Standing ovations get thrown around at the Oscars like confetti at a wedding, though it's usually geriatrics and barely-living legends on the receiving end. But when 31-year-old Lupita Nyong'o won the best supporting actress award on Sunday for her role in 12 Years A Slave, the crowd of 3000 or so in the Dolby Theatre in Los Angeles took to their feet as one.
They may have struggled to say her name, they may have been confused about where she had come from, but they were clear about one thing: the woman had arrived.
Lupita Nyong'o was born in Mexico in 1983, the daughter of Kenyan parents who fled their homeland to avoid political persecution (the family returned to Kenya when she was just one-year old, though she returned to Mexico aged 16 to learn Spanish).
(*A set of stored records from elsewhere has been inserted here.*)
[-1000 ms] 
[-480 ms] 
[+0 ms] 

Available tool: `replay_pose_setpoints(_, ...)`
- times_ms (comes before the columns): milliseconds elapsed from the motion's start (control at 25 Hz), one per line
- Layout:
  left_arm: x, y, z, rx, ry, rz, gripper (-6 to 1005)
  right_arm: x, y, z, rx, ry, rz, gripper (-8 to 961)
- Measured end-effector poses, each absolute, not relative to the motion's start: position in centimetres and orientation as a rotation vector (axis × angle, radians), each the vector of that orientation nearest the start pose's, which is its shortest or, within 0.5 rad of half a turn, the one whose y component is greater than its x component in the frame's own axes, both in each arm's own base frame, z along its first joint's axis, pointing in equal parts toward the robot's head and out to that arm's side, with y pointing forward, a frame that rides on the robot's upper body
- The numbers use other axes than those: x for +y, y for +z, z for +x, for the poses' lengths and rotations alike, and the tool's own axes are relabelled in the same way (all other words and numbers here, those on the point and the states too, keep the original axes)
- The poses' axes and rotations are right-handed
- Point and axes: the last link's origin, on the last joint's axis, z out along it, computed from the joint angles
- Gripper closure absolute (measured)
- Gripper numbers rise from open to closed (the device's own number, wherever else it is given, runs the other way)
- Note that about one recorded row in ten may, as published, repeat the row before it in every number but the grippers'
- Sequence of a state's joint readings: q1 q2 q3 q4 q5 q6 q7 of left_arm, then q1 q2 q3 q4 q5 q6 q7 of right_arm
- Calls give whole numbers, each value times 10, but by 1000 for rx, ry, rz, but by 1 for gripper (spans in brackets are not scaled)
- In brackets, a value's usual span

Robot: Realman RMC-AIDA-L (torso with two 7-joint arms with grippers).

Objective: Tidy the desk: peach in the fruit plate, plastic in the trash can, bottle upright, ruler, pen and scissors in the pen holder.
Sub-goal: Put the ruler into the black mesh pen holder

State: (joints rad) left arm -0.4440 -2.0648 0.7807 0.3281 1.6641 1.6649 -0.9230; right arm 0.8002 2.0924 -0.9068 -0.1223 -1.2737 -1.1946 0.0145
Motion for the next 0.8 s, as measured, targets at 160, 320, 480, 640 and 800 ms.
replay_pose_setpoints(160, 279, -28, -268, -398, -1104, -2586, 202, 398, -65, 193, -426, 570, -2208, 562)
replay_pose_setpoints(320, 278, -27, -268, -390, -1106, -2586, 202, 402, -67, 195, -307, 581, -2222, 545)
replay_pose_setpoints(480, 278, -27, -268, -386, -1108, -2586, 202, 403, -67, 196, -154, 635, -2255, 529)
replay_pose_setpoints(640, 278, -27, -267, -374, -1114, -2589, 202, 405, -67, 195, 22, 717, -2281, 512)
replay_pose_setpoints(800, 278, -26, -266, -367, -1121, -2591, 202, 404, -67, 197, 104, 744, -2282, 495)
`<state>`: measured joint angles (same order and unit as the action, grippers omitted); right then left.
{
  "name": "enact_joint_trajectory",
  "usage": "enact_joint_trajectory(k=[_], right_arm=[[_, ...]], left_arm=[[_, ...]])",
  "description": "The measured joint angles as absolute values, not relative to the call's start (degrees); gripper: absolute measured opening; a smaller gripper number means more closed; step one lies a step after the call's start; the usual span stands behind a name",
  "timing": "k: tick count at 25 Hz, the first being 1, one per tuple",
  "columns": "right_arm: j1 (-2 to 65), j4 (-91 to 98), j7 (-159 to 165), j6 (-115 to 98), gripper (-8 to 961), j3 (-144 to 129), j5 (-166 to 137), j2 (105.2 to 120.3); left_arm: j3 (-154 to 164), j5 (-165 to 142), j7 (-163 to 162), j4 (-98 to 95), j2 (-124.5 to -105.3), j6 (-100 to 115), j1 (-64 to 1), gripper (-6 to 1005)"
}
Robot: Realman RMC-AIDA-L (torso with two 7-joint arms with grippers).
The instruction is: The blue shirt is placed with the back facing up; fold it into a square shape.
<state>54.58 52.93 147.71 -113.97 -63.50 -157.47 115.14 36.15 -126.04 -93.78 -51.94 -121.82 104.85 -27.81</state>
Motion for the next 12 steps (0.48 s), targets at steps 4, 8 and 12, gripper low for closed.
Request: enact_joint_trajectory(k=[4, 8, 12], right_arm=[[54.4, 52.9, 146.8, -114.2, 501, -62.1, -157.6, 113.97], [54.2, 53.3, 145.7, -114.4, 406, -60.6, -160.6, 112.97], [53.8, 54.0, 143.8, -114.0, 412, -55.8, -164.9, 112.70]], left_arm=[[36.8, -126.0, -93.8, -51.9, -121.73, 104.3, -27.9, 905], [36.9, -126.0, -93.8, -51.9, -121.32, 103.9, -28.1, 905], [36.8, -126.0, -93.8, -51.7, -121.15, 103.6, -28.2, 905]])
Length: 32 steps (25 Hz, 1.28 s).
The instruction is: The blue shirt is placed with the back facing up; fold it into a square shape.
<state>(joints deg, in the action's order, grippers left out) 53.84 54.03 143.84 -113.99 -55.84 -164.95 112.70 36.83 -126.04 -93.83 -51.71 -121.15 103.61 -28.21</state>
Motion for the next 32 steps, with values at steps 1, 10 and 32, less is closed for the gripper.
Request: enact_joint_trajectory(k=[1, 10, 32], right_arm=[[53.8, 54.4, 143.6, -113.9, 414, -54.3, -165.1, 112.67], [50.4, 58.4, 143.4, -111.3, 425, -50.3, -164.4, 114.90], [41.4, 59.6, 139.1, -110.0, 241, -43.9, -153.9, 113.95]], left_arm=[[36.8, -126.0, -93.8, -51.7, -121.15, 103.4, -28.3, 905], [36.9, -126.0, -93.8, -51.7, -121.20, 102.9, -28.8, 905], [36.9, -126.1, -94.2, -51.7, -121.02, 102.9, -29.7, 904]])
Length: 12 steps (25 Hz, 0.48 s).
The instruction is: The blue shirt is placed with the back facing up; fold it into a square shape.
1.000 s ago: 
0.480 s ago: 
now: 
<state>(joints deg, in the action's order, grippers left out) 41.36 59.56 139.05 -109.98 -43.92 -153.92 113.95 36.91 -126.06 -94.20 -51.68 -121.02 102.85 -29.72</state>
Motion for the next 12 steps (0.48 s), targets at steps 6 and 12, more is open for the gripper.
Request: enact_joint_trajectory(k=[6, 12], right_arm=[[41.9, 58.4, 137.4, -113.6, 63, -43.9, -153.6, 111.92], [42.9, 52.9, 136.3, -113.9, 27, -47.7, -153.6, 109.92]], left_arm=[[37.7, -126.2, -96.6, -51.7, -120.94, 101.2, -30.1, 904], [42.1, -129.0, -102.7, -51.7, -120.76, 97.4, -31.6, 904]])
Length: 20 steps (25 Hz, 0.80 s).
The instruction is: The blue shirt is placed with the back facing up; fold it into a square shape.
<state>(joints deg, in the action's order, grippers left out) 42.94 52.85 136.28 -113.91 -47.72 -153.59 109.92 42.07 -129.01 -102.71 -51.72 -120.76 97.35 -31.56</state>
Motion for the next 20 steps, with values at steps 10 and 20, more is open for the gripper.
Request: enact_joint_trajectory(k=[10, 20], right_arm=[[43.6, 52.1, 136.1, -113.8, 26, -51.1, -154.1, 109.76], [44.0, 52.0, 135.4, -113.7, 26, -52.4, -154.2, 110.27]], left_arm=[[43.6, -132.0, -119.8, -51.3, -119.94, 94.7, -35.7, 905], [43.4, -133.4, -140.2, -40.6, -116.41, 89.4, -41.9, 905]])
Proud moment ... Mexican-born Kenyan refugee Lupita Nyong'o with her little man (Oscar) and her father Peter Anyang' Nyong'o. Photo: Getty Images “My father was a professor of political science and he was fighting for democracy in Kenya before I was born, and we had an autocratic regime and they weren't very happy with him,” she told Fairfax late last year. “So after a series of events that included the disappearance of his brother, who has never been found, my father went into self-exile and went to teach at Colegio de Mexico. |
“Every time I say I was born in Mexico,” she adds, “everyone goes, 'What?' And it was precisely for that reason that a Kenyan went to Mexico – because no-one would look for him there.”
These days her father, Peter Anyang Nyong'o, is a member of the Kenyan senate, and a former minister for medical services in the government. Her mother Dorothy runs a communications consultancy in Nairobi; her sister Zawadi is the CEO of the Africa Cancer Foundation.
Hers was a relatively privileged upbringing and, she readily admits, a long way from the experiences of her character Patsey, a woman so brutalised by Michael Fassbender's slave owner that she begs a fellow slave to kill her (God will be merciful to him, she insists, because He would see her as an act of mercy).
“I constantly remember that I had the privilege of doing this in an imaginary world and the woman that I was playing did not,” Nyong'o told Fairfax. “She was real and she actually went through those horrors and that always grounded me.”
Nyong'o says she was bitten by the acting bug when she was a small child. Her aunt would stage impromptu revues for the family. “And one time in the skit I died and my mother cried out for her daughter and I was so tickled that I was like, 'I want to do this all the time'.”
She has arrived ... Lupita Nyong'o attends the Oscars. Photo: Getty Images But her first steps in the business were behind the camera rather than in front of it. In 2005, she moved to Uganda to study film production at Maisha Lab, a workshop-studio established the previous year by Indian-American filmmaker Mira Nair. |
“To do anything in film, you need to be trained, but you also need the fire in your belly, a passion that cannot be ignored,” Nair told Uganda's New Vision last month. “Lupita had focus, drive, passion and above everything else, talent.”
In 2007, Nyong'o made the documentary In My Genes as part of her undergraduate studies (in film and African studies) at Hampshire College in the US. A study of albinism in Kenya, it became, she proudly says, “the first film to be tabled in Parliament to try and change legislation”.
Patsey was her first role after graduation.
She also has a small role in the Liam Neeson action drama Non-Stop. It's an incidental part but significant in one respect at least: unlike the 12 Years a Slave role, her racial identity matters little.
In fact, she says, until she moved to the US that's how it has always been in her life. “I don't think I really appreciated or identified as black until I came here because I grew up in a predominantly black world where everyone was black,” she says. “I was many things before I was black. I was a woman. I was a Luo, which is my ethnic group. I was middle class and many things before the word 'black' came up.”
Having feigned ignorance of all things showbiz, her father finally let the veil slip, she said. “I saw him after I got this young man (the Oscar), and he hugged me, and he said, 'Thank you',” she told reporters backstage.
So, what is next for Lupita Nyong'o?
“I love fantasy and action,” she says. “I hope to be in a fantasy-action one of these days. A super villain or a superhero, that sort of thing. But also comedy. Comedy is something that really terrifies me and that's exactly why I want to do it.”
Whatever future roles may come, she insists her life as an actor is one of boundless opportunity.
“I don't only get to play middle-class Kenyans born in Mexico,” she laughs. “I get to experience other things, and lend myself to other stories.”